- _Task to carry out_
Look through the material below and copy exactly the lines from the line with "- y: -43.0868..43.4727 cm" to the line with "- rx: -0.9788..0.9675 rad", those two lines included.

- _Data shown_

------------------------------------

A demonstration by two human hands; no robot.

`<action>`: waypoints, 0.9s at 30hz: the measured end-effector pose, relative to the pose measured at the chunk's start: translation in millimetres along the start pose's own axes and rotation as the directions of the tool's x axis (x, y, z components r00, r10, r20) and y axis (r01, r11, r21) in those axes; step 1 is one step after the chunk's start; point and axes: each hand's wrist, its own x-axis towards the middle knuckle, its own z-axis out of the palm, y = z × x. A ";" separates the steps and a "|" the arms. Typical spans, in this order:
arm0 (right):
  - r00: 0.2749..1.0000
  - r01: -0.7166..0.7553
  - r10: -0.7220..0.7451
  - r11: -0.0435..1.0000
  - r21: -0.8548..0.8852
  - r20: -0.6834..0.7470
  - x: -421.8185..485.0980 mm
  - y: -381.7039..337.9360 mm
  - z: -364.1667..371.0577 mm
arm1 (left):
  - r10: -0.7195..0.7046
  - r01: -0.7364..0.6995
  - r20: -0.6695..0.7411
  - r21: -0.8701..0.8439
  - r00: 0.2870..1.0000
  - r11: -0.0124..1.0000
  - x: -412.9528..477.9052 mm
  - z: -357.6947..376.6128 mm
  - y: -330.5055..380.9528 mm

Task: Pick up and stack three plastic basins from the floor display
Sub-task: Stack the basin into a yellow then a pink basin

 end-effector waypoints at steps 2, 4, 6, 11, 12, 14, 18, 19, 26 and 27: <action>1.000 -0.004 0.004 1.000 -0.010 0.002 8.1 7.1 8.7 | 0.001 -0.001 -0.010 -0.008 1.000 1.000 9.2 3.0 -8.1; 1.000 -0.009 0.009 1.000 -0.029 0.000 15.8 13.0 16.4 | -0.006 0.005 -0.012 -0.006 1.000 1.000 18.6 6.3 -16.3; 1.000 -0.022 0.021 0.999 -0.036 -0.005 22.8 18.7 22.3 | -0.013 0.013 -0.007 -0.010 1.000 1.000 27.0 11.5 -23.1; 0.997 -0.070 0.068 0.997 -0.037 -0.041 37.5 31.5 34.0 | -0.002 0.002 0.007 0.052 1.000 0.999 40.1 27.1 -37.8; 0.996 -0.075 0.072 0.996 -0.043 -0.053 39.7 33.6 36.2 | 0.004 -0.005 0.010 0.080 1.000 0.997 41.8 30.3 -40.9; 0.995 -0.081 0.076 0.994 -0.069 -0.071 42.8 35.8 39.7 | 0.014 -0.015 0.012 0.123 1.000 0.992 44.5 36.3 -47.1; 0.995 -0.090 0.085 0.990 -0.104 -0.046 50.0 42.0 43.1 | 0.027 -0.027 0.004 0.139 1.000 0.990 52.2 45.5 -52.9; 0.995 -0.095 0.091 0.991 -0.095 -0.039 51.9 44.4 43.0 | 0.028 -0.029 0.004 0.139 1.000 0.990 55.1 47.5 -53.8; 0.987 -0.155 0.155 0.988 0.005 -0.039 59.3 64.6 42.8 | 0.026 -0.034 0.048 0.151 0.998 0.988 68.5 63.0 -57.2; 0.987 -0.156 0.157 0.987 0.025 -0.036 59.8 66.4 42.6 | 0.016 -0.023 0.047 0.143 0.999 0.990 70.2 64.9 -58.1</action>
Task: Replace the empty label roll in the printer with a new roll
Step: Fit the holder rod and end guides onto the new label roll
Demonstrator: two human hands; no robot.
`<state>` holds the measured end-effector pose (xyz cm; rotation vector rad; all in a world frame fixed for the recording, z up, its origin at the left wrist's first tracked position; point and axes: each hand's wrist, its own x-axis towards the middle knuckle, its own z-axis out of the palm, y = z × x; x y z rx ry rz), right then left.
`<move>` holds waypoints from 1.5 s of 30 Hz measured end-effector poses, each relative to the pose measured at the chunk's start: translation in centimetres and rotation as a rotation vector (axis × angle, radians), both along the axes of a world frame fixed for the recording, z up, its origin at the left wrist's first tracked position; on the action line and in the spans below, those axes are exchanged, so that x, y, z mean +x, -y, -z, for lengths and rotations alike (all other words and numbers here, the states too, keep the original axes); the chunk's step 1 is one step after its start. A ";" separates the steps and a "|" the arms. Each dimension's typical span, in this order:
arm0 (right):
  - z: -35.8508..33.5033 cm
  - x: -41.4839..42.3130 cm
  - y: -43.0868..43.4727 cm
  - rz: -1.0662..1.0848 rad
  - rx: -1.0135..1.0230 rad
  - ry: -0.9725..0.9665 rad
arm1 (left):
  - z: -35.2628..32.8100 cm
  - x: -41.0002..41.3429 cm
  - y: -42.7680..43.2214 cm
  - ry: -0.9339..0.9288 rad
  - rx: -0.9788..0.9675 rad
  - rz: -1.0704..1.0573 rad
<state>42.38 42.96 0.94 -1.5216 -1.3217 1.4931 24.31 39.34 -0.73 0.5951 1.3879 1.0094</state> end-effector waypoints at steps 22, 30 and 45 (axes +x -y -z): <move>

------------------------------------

- _Result below_
  - y: -43.0868..43.4727 cm
  - rz: -1.0662..1.0848 rad
  - rx: -1.0135..1.0230 rad
  - ry: -0.9725..0.9665 rad
arm1 (left):
  - z: -35.2628..32.8100 cm
  - x: -41.0002..41.3429 cm
  - y: -42.7680..43.2214 cm
  - ry: -0.9339..0.9288 rad
  - rx: -0.9788..0.9675 rad

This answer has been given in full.